在基因组分析中，从参考基因组中识别变异通常是很重要的。然而，识别频率较低的变体可能具有挑战性，因为要准确地做到这一点需要大量的计算。LoFreq是一个广泛使用的程序，擅长识别低频变异。本文提出了一种基于fpga的LoFreq加速器的设计框架。特别是，该加速器针对的是病毒分析，与人类基因组分析相比，病毒分析尤其具有挑战性，因为待分析数据的特征根本不同。在整个设计空间中，该加速器可以在LoFreq的核心计算上实现高达120倍的加速，并在整个程序中实现高达51.7倍的加速。

本文章由计算机程序翻译，如有差异，请以英文原文为准。

查看原文本刊更多论文

An FPGA Accelerator for Genome Variant Calling

In genome analysis, it is often important to identify variants from a reference genome. However, identifying variants that occur with low frequency can be challenging, as it is computationally intensive to do so accurately. LoFreq is a widely used program that is adept at identifying low frequency variants. This paper presents a design framework for an FPGA-based accelerator for LoFreq. In particular, this accelerator is targeted at virus analysis, which is particularly challenging, compared to human genome analysis, as the characteristics of the data to be analyzed are fundamentally different. Across the design space, this accelerator can achieve up to 120 × speedups on the core computation of LoFreq and speedups of up to 51.7 × across the entire program.

求助全文

通过发布文献求助，成功后即可免费获取论文全文。去求助

来源期刊

ACM Transactions on Reconfigurable Technology and Systems COMPUTER SCIENCE, HARDWARE & ARCHITECTURE-

CiteScore

4.90

自引率

8.70%

发文量

审稿时长

>12 weeks

期刊介绍： TRETS is the top journal focusing on research in, on, and with reconfigurable systems and on their underlying technology. The scope, rationale, and coverage by other journals are often limited to particular aspects of reconfigurable technology or reconfigurable systems. TRETS is a journal that covers reconfigurability in its own right.

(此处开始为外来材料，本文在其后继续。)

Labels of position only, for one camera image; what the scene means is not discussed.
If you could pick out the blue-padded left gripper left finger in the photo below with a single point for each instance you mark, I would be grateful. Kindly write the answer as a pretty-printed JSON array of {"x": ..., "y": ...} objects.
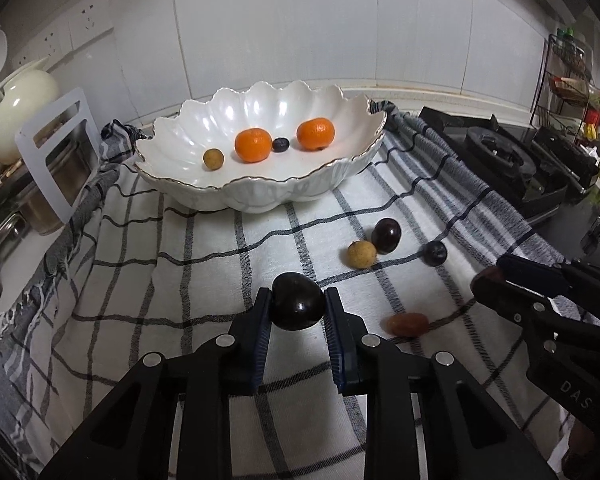
[{"x": 171, "y": 411}]

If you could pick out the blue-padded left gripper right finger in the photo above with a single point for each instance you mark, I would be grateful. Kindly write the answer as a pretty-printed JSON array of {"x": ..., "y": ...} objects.
[{"x": 427, "y": 418}]

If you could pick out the dark grape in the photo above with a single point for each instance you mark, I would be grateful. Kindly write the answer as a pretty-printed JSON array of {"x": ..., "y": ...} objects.
[
  {"x": 297, "y": 302},
  {"x": 386, "y": 235}
]

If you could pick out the tan longan fruit front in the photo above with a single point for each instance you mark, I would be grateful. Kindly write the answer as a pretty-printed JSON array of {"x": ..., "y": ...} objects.
[{"x": 213, "y": 159}]

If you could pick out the tan longan fruit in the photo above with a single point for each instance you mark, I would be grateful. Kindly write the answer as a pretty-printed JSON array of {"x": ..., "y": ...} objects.
[
  {"x": 361, "y": 254},
  {"x": 213, "y": 159}
]

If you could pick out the orange mandarin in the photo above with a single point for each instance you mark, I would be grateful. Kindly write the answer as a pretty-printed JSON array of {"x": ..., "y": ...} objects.
[
  {"x": 253, "y": 145},
  {"x": 316, "y": 134}
]

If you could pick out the blueberry front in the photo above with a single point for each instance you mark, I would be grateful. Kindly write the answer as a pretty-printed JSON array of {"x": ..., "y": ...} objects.
[{"x": 280, "y": 145}]

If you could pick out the blueberry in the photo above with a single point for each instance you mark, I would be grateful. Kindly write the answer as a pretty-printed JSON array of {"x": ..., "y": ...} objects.
[
  {"x": 280, "y": 145},
  {"x": 434, "y": 253}
]

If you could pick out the person's right hand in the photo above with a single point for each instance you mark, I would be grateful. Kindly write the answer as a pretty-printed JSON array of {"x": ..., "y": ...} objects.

Topics that would be appropriate for TRETS would include all levels of reconfigurable system abstractions and all aspects of reconfigurable technology including platforms, programming environments and application successes that support these systems for computing or other applications. -The board and systems architectures of a reconfigurable platform. -Programming environments of reconfigurable systems, especially those designed for use with reconfigurable systems that will lead to increased programmer productivity. -Languages and compilers for reconfigurable systems. -Logic synthesis and related tools, as they relate to reconfigurable systems. -Applications on which success can be demonstrated. The underlying technology from which reconfigurable systems are developed. (Currently this technology is that of FPGAs, but research on the nature and use of follow-on technologies is appropriate for TRETS.) In considering whether a paper is suitable for TRETS, the foremost question should be whether reconfigurability has been essential to success. Topics such as architecture, programming languages, compilers, and environments, logic synthesis, and high performance applications are all suitable if the context is appropriate. For example, an architecture for an embedded application that happens to use FPGAs is not necessarily suitable for TRETS, but an architecture using FPGAs for which the reconfigurability of the FPGAs is an inherent part of the specifications (perhaps due to a need for re-use on multiple applications) would be appropriate for TRETS.